Early initiation can reduce mortality, which approaches 100% when treatment is delayed.
POST-EXPOSURE PROPHYLAXIS
Antibiotics should be administered to all persons that have been exposed or potentially
exposed to the release of anthrax before symptoms have occurred. Patient contacts
(family, friends, and healthcare workers) who were not originally exposed to the
release do not require prophylaxis.3,7
VACCINATION
A licensed cell-free, effective, and safe vaccine exists, but is currently not available
to the general public.
INFECTION CONTROL
Regardless of the form of the anthrax disease, Standard Precautions are recommended.
Standard Precautions
- Handwashing
Wash hands immediately after gloves are removed, between patient contacts, and when
otherwise indicated to avoid transfer of microorganisms to other patients or environments.
- Gloves
Wear gloves when touching blood, bodily fluid, secretions, excretions, and contaminated
items; put on clean gloves just before touching mucous membranes and nonintact skin.
Change gloves between tasks and procedures on the same patient after contact with
material that may contain a high concentration of microorganisms.
Remove gloves promptly after use, before touching noncontaminated items and environmental
surfaces, and before going to another patient.Wash hands immediately to avoid transfer
of microorganisms to other patients or environments.
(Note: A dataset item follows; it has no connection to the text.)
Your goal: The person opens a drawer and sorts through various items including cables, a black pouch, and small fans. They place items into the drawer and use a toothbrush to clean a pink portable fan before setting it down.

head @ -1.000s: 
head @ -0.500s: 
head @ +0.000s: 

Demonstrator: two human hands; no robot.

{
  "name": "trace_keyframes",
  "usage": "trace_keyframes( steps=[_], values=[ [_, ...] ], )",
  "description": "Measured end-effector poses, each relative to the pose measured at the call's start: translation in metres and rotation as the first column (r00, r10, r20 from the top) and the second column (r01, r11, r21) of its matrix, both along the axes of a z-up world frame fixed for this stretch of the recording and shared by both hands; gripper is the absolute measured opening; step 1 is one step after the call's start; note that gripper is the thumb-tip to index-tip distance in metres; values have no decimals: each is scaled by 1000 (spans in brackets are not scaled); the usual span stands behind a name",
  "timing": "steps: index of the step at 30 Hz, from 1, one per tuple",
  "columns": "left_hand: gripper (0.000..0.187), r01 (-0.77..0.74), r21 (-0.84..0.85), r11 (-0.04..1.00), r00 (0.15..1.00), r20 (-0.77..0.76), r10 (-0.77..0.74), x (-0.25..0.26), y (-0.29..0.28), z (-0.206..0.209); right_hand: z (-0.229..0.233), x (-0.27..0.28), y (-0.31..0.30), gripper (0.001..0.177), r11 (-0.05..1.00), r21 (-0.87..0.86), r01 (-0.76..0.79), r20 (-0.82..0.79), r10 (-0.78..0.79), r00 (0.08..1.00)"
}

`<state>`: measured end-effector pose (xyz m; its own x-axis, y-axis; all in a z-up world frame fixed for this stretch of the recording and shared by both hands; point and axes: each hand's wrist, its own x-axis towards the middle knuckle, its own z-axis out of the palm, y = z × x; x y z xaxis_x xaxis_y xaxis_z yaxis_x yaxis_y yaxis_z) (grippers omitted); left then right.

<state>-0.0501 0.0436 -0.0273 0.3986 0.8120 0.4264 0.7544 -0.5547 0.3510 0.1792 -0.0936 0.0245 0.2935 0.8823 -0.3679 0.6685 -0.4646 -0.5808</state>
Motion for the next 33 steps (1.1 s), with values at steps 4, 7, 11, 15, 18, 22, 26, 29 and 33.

- Masks, eye protection, face shields
Wear a standard surgical mask and eye protection or a face shield to protect mucous
membranes of the eyes, nose, and mouth during procedures and activities that are
likely to generate splashes or sprays.
Several sources recommend Contact Precautions for cutaneous anthrax for persons
with draining lesions.
Contact Precautions
- Place patient in a private room.
- Gloves should be worn when entering the room and removed before leaving the room.
Hands should be washed with an antimicrobial agent or a waterless handwashing agent
immediately after removing gloves.
- Gowns should be worn when entering the room if it is anticipated that clothing will
have contact with the patient, environmental surfaces, or items in the room. The
gown should be removed before leaving the patient’s room.
- Patient transport should be limited to essential purposes only.
- Noncritical patient-care equipment should be dedicated whenever possible.